* Recorded data:
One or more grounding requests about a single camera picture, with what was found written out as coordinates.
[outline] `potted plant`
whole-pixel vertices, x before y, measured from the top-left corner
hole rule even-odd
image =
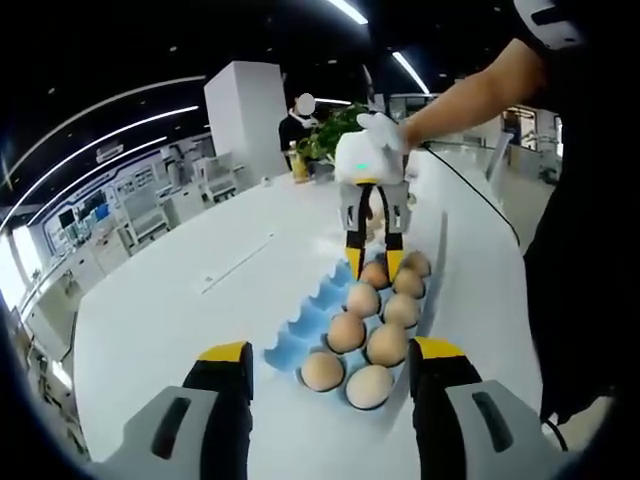
[[[333,164],[336,147],[342,135],[362,130],[357,121],[357,117],[361,113],[367,113],[367,108],[359,103],[334,113],[326,122],[314,128],[308,138],[298,143],[296,147],[298,153],[303,158],[312,158]]]

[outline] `brown egg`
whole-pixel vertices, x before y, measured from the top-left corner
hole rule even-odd
[[[422,252],[411,252],[405,260],[405,265],[421,277],[431,275],[431,263]]]
[[[380,296],[367,283],[356,283],[349,289],[347,310],[360,318],[375,315],[380,310]]]
[[[410,268],[400,269],[393,281],[393,289],[396,293],[404,293],[413,298],[422,298],[424,295],[422,279]]]
[[[356,408],[370,410],[382,405],[393,387],[393,375],[380,365],[369,365],[351,375],[347,399]]]
[[[315,352],[307,357],[300,370],[302,381],[316,392],[326,392],[340,383],[344,378],[342,363],[327,352]]]
[[[392,296],[384,306],[384,322],[395,323],[402,328],[413,327],[418,323],[419,316],[418,303],[413,297],[404,293]]]
[[[355,350],[364,343],[365,328],[360,317],[351,312],[336,315],[331,320],[327,343],[336,353]]]
[[[407,355],[407,336],[404,328],[388,323],[379,327],[367,344],[367,357],[373,365],[393,367]]]
[[[376,290],[381,290],[389,286],[389,277],[382,265],[378,262],[371,262],[362,269],[360,281],[368,283]]]

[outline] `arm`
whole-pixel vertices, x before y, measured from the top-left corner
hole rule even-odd
[[[540,57],[514,39],[485,70],[455,84],[405,122],[409,147],[488,122],[529,99],[544,83]]]

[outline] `person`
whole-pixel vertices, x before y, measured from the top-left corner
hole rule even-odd
[[[299,97],[296,96],[293,107],[289,109],[286,118],[280,122],[280,126],[278,127],[280,151],[284,155],[289,170],[291,170],[291,159],[289,158],[291,142],[294,141],[298,143],[302,139],[309,137],[309,135],[311,135],[311,129],[318,125],[318,121],[314,117],[300,113],[298,109],[298,99]]]
[[[530,329],[543,381],[541,418],[555,413],[559,423],[620,380],[615,341],[598,326],[613,299],[604,292],[590,295],[596,275],[591,256],[607,233],[593,228],[594,213],[606,207],[594,194],[602,177],[591,139],[600,133],[588,99],[602,84],[596,71],[601,67],[595,66],[599,49],[587,35],[595,17],[581,10],[595,7],[586,3],[514,0],[513,39],[487,68],[400,126],[382,114],[359,118],[381,145],[407,153],[427,139],[480,125],[525,102],[560,115],[561,178],[524,256]]]

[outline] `wire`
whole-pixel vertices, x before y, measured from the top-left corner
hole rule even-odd
[[[436,157],[438,160],[440,160],[442,163],[444,163],[444,164],[449,168],[449,170],[451,170],[453,173],[455,173],[455,174],[458,176],[458,178],[459,178],[460,180],[462,180],[464,183],[466,183],[466,184],[469,186],[469,188],[471,188],[471,190],[473,190],[474,192],[476,192],[476,193],[478,194],[478,196],[479,196],[480,198],[482,198],[482,199],[487,203],[487,205],[489,205],[489,206],[493,209],[493,211],[494,211],[494,212],[496,212],[496,213],[498,214],[498,216],[499,216],[502,220],[504,220],[504,222],[505,222],[507,225],[509,225],[509,228],[511,228],[511,230],[513,231],[513,235],[516,237],[516,241],[518,242],[518,246],[520,246],[520,236],[518,235],[518,232],[516,232],[515,227],[514,227],[514,226],[511,224],[511,222],[507,219],[507,217],[505,217],[505,216],[502,214],[502,212],[501,212],[500,210],[498,210],[498,209],[495,207],[495,205],[494,205],[493,203],[491,203],[491,202],[487,199],[487,197],[485,197],[482,193],[480,193],[480,191],[479,191],[476,187],[474,187],[474,186],[471,184],[471,182],[469,182],[469,181],[468,181],[466,178],[464,178],[464,177],[463,177],[463,176],[462,176],[462,175],[461,175],[461,174],[460,174],[460,173],[459,173],[455,168],[453,168],[453,167],[449,164],[449,162],[447,162],[444,158],[442,158],[442,157],[441,157],[440,155],[438,155],[436,152],[434,152],[433,150],[431,150],[429,147],[426,147],[426,149],[427,149],[427,151],[428,151],[429,153],[431,153],[431,155],[433,155],[433,156],[434,156],[434,157]]]
[[[560,444],[560,448],[562,449],[562,451],[563,452],[568,452],[569,451],[569,447],[567,447],[567,442],[564,440],[564,437],[562,436],[562,433],[560,433],[560,429],[555,425],[555,423],[553,423],[549,419],[544,420],[542,423],[547,425],[551,429],[553,434],[558,439],[558,443]]]

* Task goal: The material above must be set down word for word, with no picture carried over.

* Exercise output:
One or more grounding requests about a single camera picture, with what was found written out as coordinates.
[outline] `potted plant`
whole-pixel vertices, x before y, measured from the top-left corner
hole rule even-odd
image =
[[[333,164],[336,147],[342,135],[362,130],[357,121],[357,117],[361,113],[367,113],[367,108],[359,103],[334,113],[326,122],[314,128],[308,138],[298,143],[296,147],[298,153],[303,158],[312,158]]]

[outline] `brown egg`
whole-pixel vertices, x before y, measured from the top-left corner
hole rule even-odd
[[[422,252],[411,252],[405,260],[405,265],[421,277],[431,275],[431,263]]]
[[[380,296],[367,283],[356,283],[349,289],[347,310],[360,318],[375,315],[380,310]]]
[[[410,268],[400,269],[393,281],[393,289],[396,293],[404,293],[413,298],[422,298],[424,295],[422,279]]]
[[[356,408],[370,410],[382,405],[393,387],[393,375],[380,365],[369,365],[351,375],[347,399]]]
[[[315,352],[307,357],[300,370],[302,381],[316,392],[326,392],[340,383],[344,378],[342,363],[327,352]]]
[[[392,296],[384,306],[384,322],[395,323],[402,328],[413,327],[418,323],[419,316],[418,303],[413,297],[404,293]]]
[[[355,350],[364,343],[365,328],[360,317],[351,312],[336,315],[331,320],[327,343],[336,353]]]
[[[407,355],[407,336],[404,328],[388,323],[379,327],[367,344],[367,357],[373,365],[393,367]]]
[[[376,290],[381,290],[389,286],[389,277],[382,265],[378,262],[371,262],[362,269],[360,281],[368,283]]]

[outline] `arm`
whole-pixel vertices, x before y, measured from the top-left corner
hole rule even-odd
[[[540,57],[514,39],[485,70],[455,84],[405,122],[409,147],[488,122],[529,99],[544,83]]]

[outline] `person`
whole-pixel vertices, x before y, measured from the top-left corner
hole rule even-odd
[[[299,97],[296,96],[293,107],[289,109],[286,118],[280,122],[280,126],[278,127],[280,151],[284,155],[289,170],[291,170],[291,159],[289,158],[291,142],[294,141],[298,143],[302,139],[309,137],[309,135],[311,135],[311,129],[318,125],[318,121],[314,117],[300,113],[298,109],[298,99]]]
[[[530,329],[543,381],[541,418],[555,413],[559,423],[620,380],[615,341],[598,326],[613,299],[604,292],[590,295],[596,275],[591,256],[607,233],[593,228],[594,213],[606,207],[594,194],[602,177],[591,139],[600,133],[588,99],[602,84],[596,71],[601,67],[595,66],[599,49],[587,35],[595,17],[581,10],[595,7],[586,3],[514,0],[513,39],[487,68],[400,126],[382,114],[359,118],[381,145],[407,153],[427,139],[480,125],[525,102],[560,115],[561,178],[524,256]]]

[outline] `wire`
whole-pixel vertices, x before y, measured from the top-left corner
hole rule even-odd
[[[436,157],[438,160],[440,160],[442,163],[444,163],[444,164],[449,168],[449,170],[451,170],[453,173],[455,173],[455,174],[458,176],[458,178],[459,178],[460,180],[462,180],[464,183],[466,183],[466,184],[469,186],[469,188],[471,188],[471,190],[473,190],[474,192],[476,192],[476,193],[478,194],[478,196],[479,196],[480,198],[482,198],[482,199],[487,203],[487,205],[489,205],[489,206],[493,209],[493,211],[494,211],[494,212],[496,212],[496,213],[498,214],[498,216],[499,216],[502,220],[504,220],[504,222],[505,222],[507,225],[509,225],[509,228],[511,228],[511,230],[513,231],[513,235],[516,237],[516,241],[518,242],[518,246],[520,246],[520,236],[518,235],[518,232],[516,232],[515,227],[514,227],[514,226],[511,224],[511,222],[507,219],[507,217],[505,217],[505,216],[502,214],[502,212],[501,212],[500,210],[498,210],[498,209],[495,207],[495,205],[494,205],[493,203],[491,203],[491,202],[487,199],[487,197],[485,197],[482,193],[480,193],[480,191],[479,191],[476,187],[474,187],[474,186],[471,184],[471,182],[469,182],[469,181],[468,181],[466,178],[464,178],[464,177],[463,177],[463,176],[462,176],[462,175],[461,175],[461,174],[460,174],[460,173],[459,173],[455,168],[453,168],[453,167],[449,164],[449,162],[447,162],[444,158],[442,158],[442,157],[441,157],[440,155],[438,155],[436,152],[434,152],[433,150],[431,150],[429,147],[426,147],[426,149],[427,149],[427,151],[428,151],[429,153],[431,153],[431,155],[433,155],[433,156],[434,156],[434,157]]]
[[[560,444],[560,448],[562,449],[562,451],[563,452],[568,452],[569,451],[569,447],[567,447],[567,442],[564,440],[564,437],[562,436],[562,433],[560,433],[560,429],[555,425],[555,423],[553,423],[549,419],[544,420],[542,423],[547,425],[551,429],[553,434],[558,439],[558,443]]]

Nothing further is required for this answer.